According to the Credit Department for Economic Sectors under the State Bank of Vietnam (SBV), the outstanding credit amount for commercial real estate in 2022 was close to $35 billion, with urban building and housing development projects receiving the most concern. According to the Hanoi Stock Exchange, at the end of 2022, the outstanding individual bonds of real estate companies totalled around $17.7 billion. Consequently, real estate enterprises are borrowing up to $52.5 billion through credit and bonds.

Real estate bailout “perilous” for system

Since the second half of last year, insiders noted, cash flow has been trapped in banks and people, no longer flowing to enterprises, and the other two capital mobilisation channels, namely securities and bonds, are onerous, resulting in a widespread capital deficit.

In the context of stalled capital flows, real estate enterprises are expecting banks to bail them out. Nevertheless, during a real estate credit conference organised by the SBV at the beginning of February, a number of suggestions from real estate enterprises on debt restructuring and lowering credit access criteria were vetoed due to system security concerns.

Associate Dinh Trong Thinh, an economist, told VIR that requesting banks to engage in the bailout of real estate enterprises is perilous for the whole system. “A bank is also a firm that must adhere to risk management regulations in order to safeguard its interests, shareholders, and depositors,” Thinh said.

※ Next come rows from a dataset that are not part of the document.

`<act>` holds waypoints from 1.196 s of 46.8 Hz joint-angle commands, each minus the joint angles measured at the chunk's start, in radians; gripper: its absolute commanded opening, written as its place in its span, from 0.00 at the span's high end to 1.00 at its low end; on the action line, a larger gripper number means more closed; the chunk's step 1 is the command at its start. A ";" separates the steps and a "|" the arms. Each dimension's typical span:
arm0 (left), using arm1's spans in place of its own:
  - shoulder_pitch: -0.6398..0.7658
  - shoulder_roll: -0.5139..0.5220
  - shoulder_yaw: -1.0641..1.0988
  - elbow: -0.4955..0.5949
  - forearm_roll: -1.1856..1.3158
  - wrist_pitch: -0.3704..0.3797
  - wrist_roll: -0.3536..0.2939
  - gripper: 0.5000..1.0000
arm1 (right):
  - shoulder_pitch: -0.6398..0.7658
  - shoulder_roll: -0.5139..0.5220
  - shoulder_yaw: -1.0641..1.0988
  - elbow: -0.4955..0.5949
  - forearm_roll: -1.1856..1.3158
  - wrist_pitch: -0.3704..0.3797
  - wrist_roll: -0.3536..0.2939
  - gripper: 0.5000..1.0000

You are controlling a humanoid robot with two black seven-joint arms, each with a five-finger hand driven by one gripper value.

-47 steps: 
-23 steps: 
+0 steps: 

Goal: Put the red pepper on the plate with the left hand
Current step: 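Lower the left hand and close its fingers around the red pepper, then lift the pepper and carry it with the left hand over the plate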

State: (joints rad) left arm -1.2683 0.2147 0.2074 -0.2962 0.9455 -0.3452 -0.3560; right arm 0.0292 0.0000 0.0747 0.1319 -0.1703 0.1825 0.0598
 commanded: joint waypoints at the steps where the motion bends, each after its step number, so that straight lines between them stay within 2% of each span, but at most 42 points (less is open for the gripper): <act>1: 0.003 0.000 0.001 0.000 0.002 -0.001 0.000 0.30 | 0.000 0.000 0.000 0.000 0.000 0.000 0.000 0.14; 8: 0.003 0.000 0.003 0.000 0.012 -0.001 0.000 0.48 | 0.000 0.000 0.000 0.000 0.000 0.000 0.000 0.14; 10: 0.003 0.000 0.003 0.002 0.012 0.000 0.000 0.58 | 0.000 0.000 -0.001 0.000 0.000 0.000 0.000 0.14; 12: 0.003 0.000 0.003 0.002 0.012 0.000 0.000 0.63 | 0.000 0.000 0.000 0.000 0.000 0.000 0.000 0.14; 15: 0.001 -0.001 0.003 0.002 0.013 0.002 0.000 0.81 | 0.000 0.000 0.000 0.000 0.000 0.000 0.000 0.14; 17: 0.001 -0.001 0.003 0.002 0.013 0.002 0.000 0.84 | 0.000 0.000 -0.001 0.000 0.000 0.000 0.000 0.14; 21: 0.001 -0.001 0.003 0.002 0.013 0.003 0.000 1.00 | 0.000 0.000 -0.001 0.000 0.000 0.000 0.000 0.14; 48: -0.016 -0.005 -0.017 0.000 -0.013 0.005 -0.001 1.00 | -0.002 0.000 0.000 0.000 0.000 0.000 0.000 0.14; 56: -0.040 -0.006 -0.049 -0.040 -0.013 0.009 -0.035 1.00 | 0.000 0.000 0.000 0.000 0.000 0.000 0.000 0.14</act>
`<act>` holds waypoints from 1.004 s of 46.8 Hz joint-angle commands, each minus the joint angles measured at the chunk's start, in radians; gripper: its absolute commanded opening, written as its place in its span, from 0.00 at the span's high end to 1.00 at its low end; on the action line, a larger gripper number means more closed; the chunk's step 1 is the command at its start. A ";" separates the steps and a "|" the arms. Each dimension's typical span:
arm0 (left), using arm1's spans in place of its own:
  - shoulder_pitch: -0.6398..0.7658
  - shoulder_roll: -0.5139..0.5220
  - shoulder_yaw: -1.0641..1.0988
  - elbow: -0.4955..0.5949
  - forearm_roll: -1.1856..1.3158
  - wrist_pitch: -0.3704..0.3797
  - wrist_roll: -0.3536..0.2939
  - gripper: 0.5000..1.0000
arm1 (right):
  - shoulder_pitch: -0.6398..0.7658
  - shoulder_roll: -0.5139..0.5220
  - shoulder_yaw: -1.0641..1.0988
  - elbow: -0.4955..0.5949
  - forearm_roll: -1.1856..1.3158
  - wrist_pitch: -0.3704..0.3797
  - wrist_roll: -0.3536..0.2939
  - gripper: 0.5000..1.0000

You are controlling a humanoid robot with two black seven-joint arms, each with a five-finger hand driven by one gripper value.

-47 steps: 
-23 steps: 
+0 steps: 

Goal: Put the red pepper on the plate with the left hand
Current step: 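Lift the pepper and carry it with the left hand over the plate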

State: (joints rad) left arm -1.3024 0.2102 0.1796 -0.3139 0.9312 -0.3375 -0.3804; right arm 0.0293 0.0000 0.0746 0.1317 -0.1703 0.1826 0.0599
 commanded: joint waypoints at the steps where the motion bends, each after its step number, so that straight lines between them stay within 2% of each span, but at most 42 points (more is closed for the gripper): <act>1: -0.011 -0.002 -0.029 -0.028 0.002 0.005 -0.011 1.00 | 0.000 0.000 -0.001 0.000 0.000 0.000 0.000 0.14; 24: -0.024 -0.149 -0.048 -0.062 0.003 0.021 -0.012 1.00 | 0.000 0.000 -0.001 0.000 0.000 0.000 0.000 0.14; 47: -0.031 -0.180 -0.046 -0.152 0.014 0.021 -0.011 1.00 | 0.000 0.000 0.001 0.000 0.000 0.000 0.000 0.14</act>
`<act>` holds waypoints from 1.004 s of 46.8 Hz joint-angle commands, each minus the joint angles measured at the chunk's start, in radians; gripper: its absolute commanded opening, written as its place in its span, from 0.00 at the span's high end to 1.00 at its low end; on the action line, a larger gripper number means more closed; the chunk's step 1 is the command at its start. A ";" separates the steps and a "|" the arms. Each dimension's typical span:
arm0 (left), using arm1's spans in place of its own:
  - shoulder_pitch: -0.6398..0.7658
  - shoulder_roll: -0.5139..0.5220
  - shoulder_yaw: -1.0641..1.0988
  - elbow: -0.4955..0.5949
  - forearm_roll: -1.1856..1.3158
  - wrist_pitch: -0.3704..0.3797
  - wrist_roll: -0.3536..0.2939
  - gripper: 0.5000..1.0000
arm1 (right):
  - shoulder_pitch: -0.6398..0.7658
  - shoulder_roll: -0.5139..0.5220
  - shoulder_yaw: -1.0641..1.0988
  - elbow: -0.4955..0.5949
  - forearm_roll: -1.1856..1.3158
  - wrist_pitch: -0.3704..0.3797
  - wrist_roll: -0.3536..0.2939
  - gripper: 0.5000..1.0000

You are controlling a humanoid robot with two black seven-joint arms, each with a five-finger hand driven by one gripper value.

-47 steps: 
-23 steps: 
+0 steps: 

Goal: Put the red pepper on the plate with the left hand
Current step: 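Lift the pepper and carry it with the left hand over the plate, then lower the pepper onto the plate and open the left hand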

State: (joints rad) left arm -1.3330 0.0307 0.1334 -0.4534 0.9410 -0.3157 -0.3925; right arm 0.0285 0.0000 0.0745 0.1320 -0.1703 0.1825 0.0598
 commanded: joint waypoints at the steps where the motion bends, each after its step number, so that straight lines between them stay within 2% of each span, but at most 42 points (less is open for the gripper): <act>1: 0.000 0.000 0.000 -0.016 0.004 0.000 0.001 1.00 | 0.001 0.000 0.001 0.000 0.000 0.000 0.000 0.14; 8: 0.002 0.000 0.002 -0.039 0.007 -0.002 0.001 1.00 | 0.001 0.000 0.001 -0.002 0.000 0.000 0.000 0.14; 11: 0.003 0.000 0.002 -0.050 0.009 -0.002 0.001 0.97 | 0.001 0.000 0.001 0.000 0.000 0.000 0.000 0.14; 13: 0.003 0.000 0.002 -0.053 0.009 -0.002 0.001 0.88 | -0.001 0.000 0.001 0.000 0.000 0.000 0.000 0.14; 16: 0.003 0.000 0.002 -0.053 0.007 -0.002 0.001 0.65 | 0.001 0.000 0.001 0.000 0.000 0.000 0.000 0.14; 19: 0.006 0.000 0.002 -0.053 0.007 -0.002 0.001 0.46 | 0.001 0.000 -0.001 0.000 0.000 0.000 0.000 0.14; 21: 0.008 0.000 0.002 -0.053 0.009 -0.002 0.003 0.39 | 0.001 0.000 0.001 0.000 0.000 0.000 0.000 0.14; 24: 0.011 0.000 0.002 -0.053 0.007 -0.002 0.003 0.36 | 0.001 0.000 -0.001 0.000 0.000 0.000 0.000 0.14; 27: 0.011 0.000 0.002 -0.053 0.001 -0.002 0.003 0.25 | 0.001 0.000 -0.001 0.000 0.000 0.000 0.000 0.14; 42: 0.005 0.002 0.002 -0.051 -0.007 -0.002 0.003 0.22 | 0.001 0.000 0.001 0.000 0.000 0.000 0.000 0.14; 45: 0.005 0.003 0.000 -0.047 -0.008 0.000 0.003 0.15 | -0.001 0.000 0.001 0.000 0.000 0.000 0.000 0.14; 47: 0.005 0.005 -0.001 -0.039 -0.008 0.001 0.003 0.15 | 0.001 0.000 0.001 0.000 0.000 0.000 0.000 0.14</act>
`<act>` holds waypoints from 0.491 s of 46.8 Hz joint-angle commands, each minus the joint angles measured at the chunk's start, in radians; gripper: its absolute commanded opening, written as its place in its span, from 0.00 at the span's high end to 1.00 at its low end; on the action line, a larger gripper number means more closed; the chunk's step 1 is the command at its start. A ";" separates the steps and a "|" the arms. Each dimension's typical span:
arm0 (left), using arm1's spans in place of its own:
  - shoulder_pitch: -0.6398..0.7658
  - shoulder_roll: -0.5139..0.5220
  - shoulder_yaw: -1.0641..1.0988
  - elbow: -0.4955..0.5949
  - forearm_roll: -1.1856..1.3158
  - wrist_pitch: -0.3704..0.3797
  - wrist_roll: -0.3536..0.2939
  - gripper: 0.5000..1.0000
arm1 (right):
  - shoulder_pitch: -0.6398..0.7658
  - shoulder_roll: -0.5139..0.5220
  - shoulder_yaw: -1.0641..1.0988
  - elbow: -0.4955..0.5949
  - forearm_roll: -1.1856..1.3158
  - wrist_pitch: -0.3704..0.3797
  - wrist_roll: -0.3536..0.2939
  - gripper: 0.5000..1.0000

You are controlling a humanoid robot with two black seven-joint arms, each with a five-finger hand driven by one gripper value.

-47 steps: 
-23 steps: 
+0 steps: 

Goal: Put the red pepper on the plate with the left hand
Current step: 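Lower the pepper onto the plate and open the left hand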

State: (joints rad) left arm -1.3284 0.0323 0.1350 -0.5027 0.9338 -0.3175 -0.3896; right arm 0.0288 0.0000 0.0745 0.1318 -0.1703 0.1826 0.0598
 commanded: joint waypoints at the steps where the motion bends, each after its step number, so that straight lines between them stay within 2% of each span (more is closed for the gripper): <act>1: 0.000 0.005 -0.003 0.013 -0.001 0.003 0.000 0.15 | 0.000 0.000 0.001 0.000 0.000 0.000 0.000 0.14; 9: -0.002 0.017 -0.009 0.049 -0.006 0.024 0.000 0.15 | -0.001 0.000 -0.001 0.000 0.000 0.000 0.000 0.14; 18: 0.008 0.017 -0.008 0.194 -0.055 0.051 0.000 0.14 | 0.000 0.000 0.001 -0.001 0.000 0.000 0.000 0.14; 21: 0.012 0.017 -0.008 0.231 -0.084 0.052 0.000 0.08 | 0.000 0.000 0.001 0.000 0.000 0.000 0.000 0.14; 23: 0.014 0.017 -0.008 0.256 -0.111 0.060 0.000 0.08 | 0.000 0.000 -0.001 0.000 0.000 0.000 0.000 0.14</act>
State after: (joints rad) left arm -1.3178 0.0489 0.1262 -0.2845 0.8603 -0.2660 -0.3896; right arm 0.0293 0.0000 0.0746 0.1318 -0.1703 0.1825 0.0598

Dr. Le Xuan Nghia, a member of the National Advisory Council for Monetary Policies, added that credit has a significant influence on the real estate market’s revival, but it cannot be simply poured. “Companies with solid, robust initiatives must be classified. Banks will only favour certain projects when allocating cash,” Nghia stated.

Currently, credit is considered the tonic for the real estate market. However, it is all but guaranteed that access to funding for real estate enterprises is to remain very challenging. At BIDV, Vietcombank, and VietinBank, real estate loans account for up to 18-20 per cent of the total; however, 80-90 per cent are focused on people purchasing homes, concentrating on actual housing requirements.

In order to improve risk management, banks that have increased corporate lending in recent years, such as Techcombank, prefer to limit lending to these clients. Because they are being pursued, it will also be challenging for the group of banks recognised for their tight links with other real estate businesses to expand their lending for backyard development.

The SBV said that in the near future, it would intensify inspections and audits of banks that amass loans for enterprises, corporations, and homeowners’ backyard projects. In order for credit to save the real estate market, according to economic analysts, firms must reorganise the sector with an emphasis on low-cost commercial housing developments that meet actual housing demands.

This market sector has a high capacity for consumption, and it is typically simple to get a feasible loan. In order to achieve this, local governments must expedite the elimination of legal processes and licence new projects.

According to Thinh, real estate businesses have only the following options in the near future to avoid default: steeply reducing real estate prices, bringing house prices to an adequate point to induce cash flow from buyers; joint ventures and associations to find additional funding sources; and reducing prices of initiatives that have not yet begun or are struggling.

“Until then, firms must accept reality, be willing to sell assets cheaply to meet debt repayment commitments, have investment cash, preserve their reputation, and sit tight for time to restore it,” Thinh added.

Thinh added that it is vital to consider modifying Decree No.65/2022/ND-CP comprehensively, and not in the direction of a 1-2 year grace period as the Ministry of Finance recently advocated.

“This decree’s requirements are overly stringent, making life tough for both investors and issuers. A grace period of 1-2 years makes little sense, given that the market will remain challenging for longer than a few years and investors’ trust cannot be quickly restored,” Thinh said.

Management agencies, businesses, and buyers must work together to solve the problems in the real estate market, said Prime Minister Pham Minh Chinh at a national conference in Hanoi last Friday.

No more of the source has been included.